* **What the exercise asks**:
Leaving out the pictures, print exactly the lines from the one holding "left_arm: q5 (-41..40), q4" to the last line of the entries below, both included, and nothing more.

___ Dataset excerpts ___

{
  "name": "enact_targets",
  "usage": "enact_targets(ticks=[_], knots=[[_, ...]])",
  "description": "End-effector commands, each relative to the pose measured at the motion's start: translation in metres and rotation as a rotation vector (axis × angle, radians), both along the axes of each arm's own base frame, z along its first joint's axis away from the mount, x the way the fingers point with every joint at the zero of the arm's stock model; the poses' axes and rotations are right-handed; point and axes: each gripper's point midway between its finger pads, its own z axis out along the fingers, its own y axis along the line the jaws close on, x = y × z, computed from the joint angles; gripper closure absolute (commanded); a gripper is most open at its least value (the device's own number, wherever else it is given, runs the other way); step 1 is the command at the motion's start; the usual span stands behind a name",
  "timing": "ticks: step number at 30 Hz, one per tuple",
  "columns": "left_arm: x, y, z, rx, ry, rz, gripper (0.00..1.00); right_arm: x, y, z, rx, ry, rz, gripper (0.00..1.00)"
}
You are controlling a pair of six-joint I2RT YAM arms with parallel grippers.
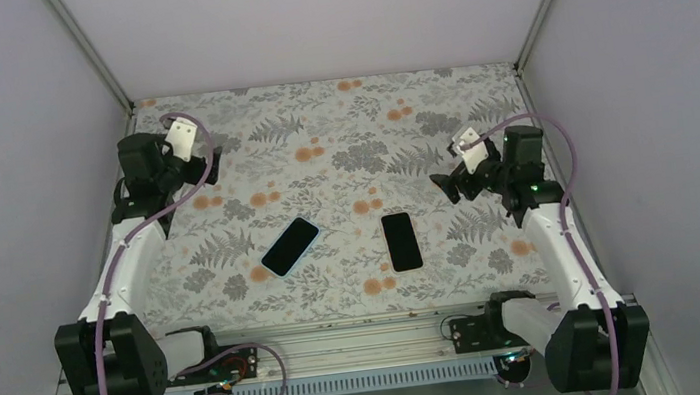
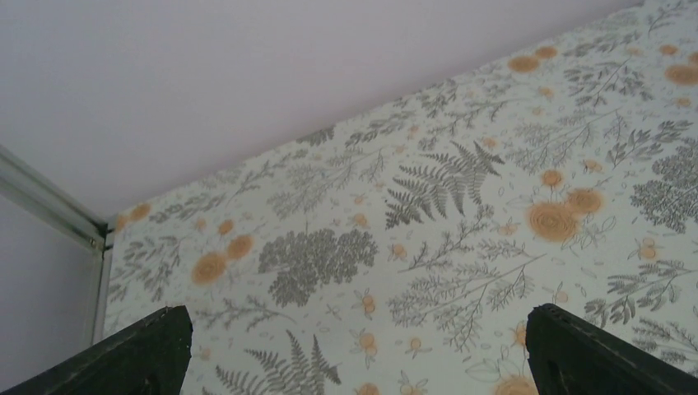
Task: Take the phone out of the phone case
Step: Adjust the phone at the center of the board.
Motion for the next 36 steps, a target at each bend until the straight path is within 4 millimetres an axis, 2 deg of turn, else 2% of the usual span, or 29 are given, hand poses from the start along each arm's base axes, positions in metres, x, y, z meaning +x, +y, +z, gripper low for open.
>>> enact_targets(ticks=[1,3,4,5,7,8,12,15,19,26,36], knots=[[-0.007,0.011,0.009,0.044,0.029,0.042,0.00,-0.013,-0.006,-0.010,-0.079,0.086,0.016,0.00],[-0.008,0.011,0.008,0.059,0.035,0.040,0.00,-0.014,-0.010,-0.018,-0.116,0.125,0.008,0.05],[-0.009,0.011,0.008,0.065,0.034,0.031,0.00,-0.017,-0.012,-0.023,-0.135,0.147,0.013,0.11],[-0.011,0.009,0.007,0.069,0.036,0.019,0.00,-0.021,-0.012,-0.030,-0.158,0.179,0.030,0.23],[-0.013,0.007,0.006,0.075,0.035,0.001,0.00,-0.028,-0.011,-0.045,-0.201,0.261,0.061,0.83],[-0.014,0.005,0.005,0.075,0.037,-0.006,0.00,-0.029,-0.013,-0.057,-0.221,0.324,0.057,0.90],[-0.016,0.003,0.003,0.082,0.039,-0.029,0.00,-0.047,-0.005,-0.102,-0.290,0.542,0.107,0.97],[-0.019,-0.005,-0.001,0.088,0.048,-0.085,0.00,-0.050,0.005,-0.126,-0.346,0.605,0.127,0.97],[-0.024,-0.011,-0.007,0.088,0.056,-0.122,0.00,-0.052,0.022,-0.139,-0.362,0.636,0.164,0.97],[-0.027,-0.004,-0.013,0.115,0.059,-0.091,0.00,-0.058,0.039,-0.171,-0.437,0.685,0.195,0.97],[-0.036,-0.005,-0.017,0.124,0.056,-0.097,0.00,-0.057,0.066,-0.193,-0.511,0.704,0.250,0.97]])
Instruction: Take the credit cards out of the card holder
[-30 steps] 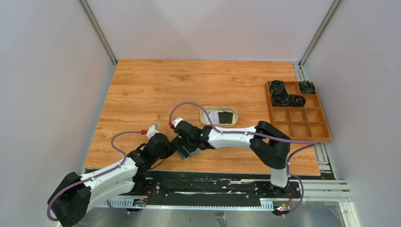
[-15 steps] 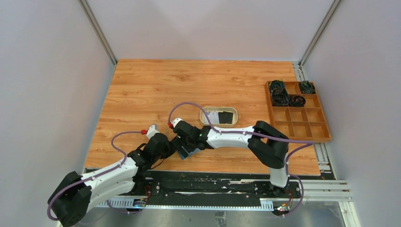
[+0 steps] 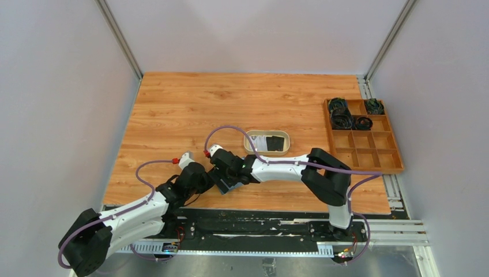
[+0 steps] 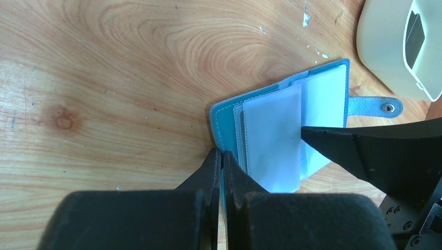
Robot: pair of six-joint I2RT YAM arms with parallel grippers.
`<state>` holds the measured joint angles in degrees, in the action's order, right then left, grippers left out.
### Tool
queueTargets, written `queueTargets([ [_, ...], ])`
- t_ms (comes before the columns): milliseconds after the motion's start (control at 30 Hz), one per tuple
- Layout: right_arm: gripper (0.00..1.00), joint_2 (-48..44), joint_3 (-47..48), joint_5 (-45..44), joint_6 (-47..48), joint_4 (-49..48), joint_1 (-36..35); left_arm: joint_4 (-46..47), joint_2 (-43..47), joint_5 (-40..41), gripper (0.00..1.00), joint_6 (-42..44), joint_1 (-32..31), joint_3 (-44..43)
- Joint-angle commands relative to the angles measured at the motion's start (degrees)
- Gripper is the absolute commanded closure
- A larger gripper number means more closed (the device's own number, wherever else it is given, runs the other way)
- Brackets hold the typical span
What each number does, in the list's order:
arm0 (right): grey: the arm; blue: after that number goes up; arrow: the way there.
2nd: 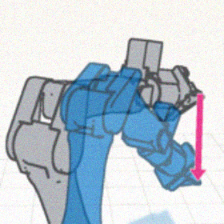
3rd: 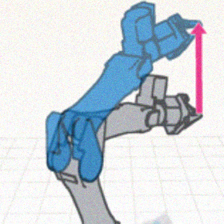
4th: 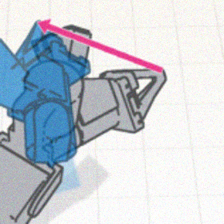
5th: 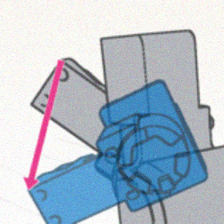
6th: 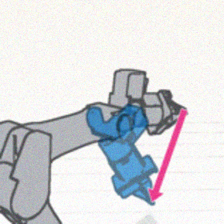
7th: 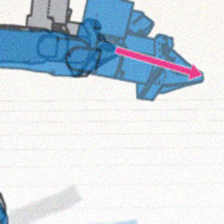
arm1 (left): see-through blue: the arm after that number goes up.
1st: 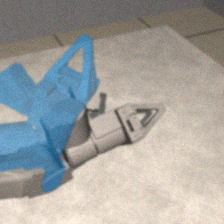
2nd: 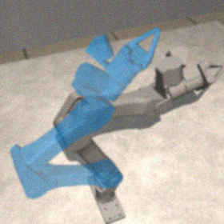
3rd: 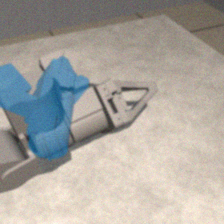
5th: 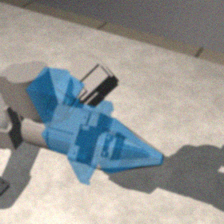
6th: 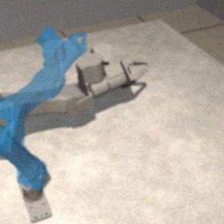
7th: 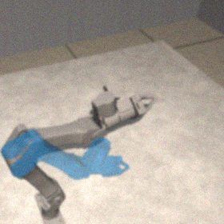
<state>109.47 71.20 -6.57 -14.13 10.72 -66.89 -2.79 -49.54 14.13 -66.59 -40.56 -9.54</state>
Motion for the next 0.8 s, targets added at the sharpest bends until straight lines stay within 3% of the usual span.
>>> queueTargets([
  [0,0.21,1.5,-0.9,-5.8,-0.7,3.7,-0.3,-3.5,0.3,2.0,1.00,0.5,0.1,0.8],
  [767,0.19,0.4,-4.5,-11.6,4.0,4.1,6.6,-1.2,-2.2,-0.5,1.00,2.3,0.1,0.8],
])
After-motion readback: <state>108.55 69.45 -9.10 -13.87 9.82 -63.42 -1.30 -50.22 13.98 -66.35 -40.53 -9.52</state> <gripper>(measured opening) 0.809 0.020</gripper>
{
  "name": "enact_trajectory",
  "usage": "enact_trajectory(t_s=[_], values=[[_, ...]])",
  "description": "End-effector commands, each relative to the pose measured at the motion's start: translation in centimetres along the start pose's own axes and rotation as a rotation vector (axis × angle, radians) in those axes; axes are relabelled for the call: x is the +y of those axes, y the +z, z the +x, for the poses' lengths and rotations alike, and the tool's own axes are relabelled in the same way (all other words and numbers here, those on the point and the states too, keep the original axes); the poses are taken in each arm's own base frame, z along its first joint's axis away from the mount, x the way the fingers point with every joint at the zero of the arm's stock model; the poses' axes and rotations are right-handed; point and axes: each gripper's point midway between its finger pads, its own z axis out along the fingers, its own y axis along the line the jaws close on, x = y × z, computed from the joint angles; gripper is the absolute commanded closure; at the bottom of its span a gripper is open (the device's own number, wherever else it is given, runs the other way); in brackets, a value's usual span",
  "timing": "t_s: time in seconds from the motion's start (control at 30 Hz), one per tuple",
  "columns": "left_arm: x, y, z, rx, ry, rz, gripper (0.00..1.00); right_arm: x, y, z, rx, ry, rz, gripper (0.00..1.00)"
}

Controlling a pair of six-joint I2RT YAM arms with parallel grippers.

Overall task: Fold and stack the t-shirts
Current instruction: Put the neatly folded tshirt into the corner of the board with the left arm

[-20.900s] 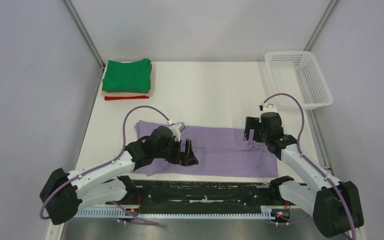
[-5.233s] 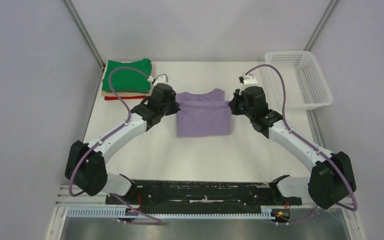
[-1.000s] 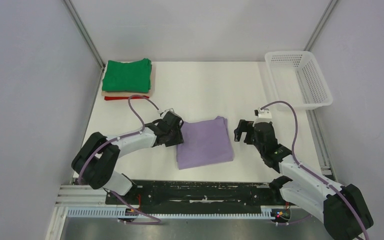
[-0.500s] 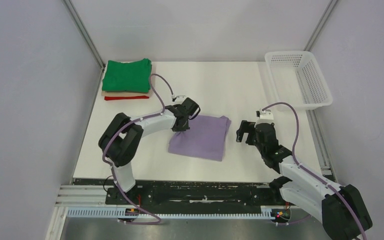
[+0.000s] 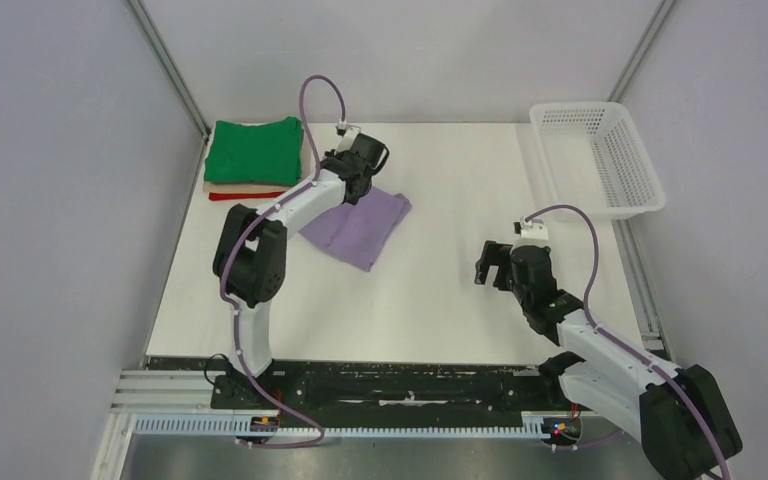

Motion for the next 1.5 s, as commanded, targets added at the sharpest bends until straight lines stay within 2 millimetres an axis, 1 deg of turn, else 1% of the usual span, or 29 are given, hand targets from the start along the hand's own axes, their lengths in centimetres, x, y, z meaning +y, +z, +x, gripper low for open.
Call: enact_trajectory(t_s=[0.0, 0.13, 0.2, 0.27, 0.4, 0.53, 0.63, 0.87, 1.03, 1.13, 1.3, 1.47], values=[[3.7, 1.0, -5.5, -0.108, 0.058, -0.138, 0.98, -0.6, 0.4, -0.8, -0.033, -0.007, 0.032, 0.02], [6.1, 2.3, -8.6, -0.135, 0.064, -0.187, 0.98, -0.8, 0.6, -0.6, -0.025, -0.015, 0.047, 0.02], [7.6, 3.1, -9.9, -0.145, 0.053, -0.221, 0.98, -0.9, 0.7, -0.6, -0.023, -0.016, 0.055, 0.02], [9.1, 3.5, -11.3, -0.155, 0.044, -0.25, 0.98, -1.1, 0.8, -0.5, -0.022, -0.019, 0.065, 0.02], [11.8, 3.7, -14.2, -0.195, 0.023, -0.301, 0.98, -1.2, 1.0, -0.3, -0.008, -0.023, 0.074, 0.02], [13.3, 3.5, -16.2, -0.221, 0.008, -0.324, 0.98, -1.3, 1.3, 0.1, 0.011, -0.031, 0.08, 0.02], [14.3, 2.7, -17.6, -0.24, 0.013, -0.354, 0.98, -1.3, 1.4, 0.2, 0.021, -0.037, 0.08, 0.02], [16.4, 0.5, -19.4, -0.277, -0.015, -0.376, 0.98, -1.5, 1.4, 0.3, 0.023, -0.04, 0.089, 0.02], [17.4, -1.3, -20.4, -0.306, -0.036, -0.353, 0.98, -1.4, 1.4, 0.4, 0.028, -0.04, 0.085, 0.02], [17.7, -2.3, -21.0, -0.33, -0.064, -0.323, 0.98, -1.4, 1.4, 0.5, 0.034, -0.046, 0.082, 0.02], [17.3, -3.4, -22.0, -0.378, -0.112, -0.229, 0.98, -1.8, 1.2, 0.2, 0.024, -0.048, 0.104, 0.02], [18.2, -4.3, -22.9, -0.395, -0.111, -0.252, 0.98, -1.8, 1.2, 0.2, 0.028, -0.051, 0.106, 0.02]])
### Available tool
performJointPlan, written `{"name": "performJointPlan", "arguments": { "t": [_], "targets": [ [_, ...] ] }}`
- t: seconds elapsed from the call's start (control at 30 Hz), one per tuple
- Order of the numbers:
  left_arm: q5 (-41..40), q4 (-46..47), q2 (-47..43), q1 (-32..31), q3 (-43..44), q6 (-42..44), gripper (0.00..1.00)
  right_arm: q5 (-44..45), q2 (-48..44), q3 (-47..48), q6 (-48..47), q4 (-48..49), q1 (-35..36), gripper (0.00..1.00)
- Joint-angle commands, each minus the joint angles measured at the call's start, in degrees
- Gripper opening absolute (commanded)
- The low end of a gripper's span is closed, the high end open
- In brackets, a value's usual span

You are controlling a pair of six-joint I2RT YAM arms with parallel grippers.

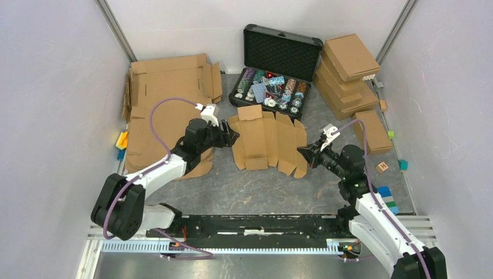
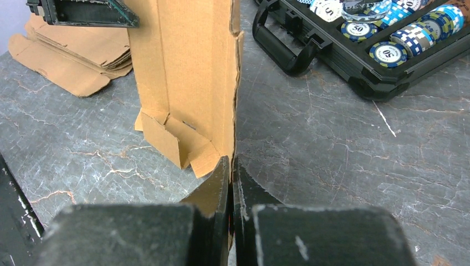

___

* **Answer area**:
  left_arm: q5 (-41..40), q4 (-46..47), q2 (-47..43), q1 (-32..31), q3 (-43..44), q6 (-42..44), gripper (0.00..1.00)
  right_arm: q5 (-44..45), q2 (-48..44), q3 (-47..48), q6 (-48..47), q4 (-48..49), q1 (-35..36), gripper (0.00..1.00)
- Joint-angle commands, each minus the joint angles measured at the call's start, in degrees
- Gripper opening absolute (commanded)
- The low end of a gripper's span is closed, the high end open
- In brackets, a value's usual span

You are controlling a pair of six-joint I2RT YAM arms with parallel grippers.

The exercise has been completed in full.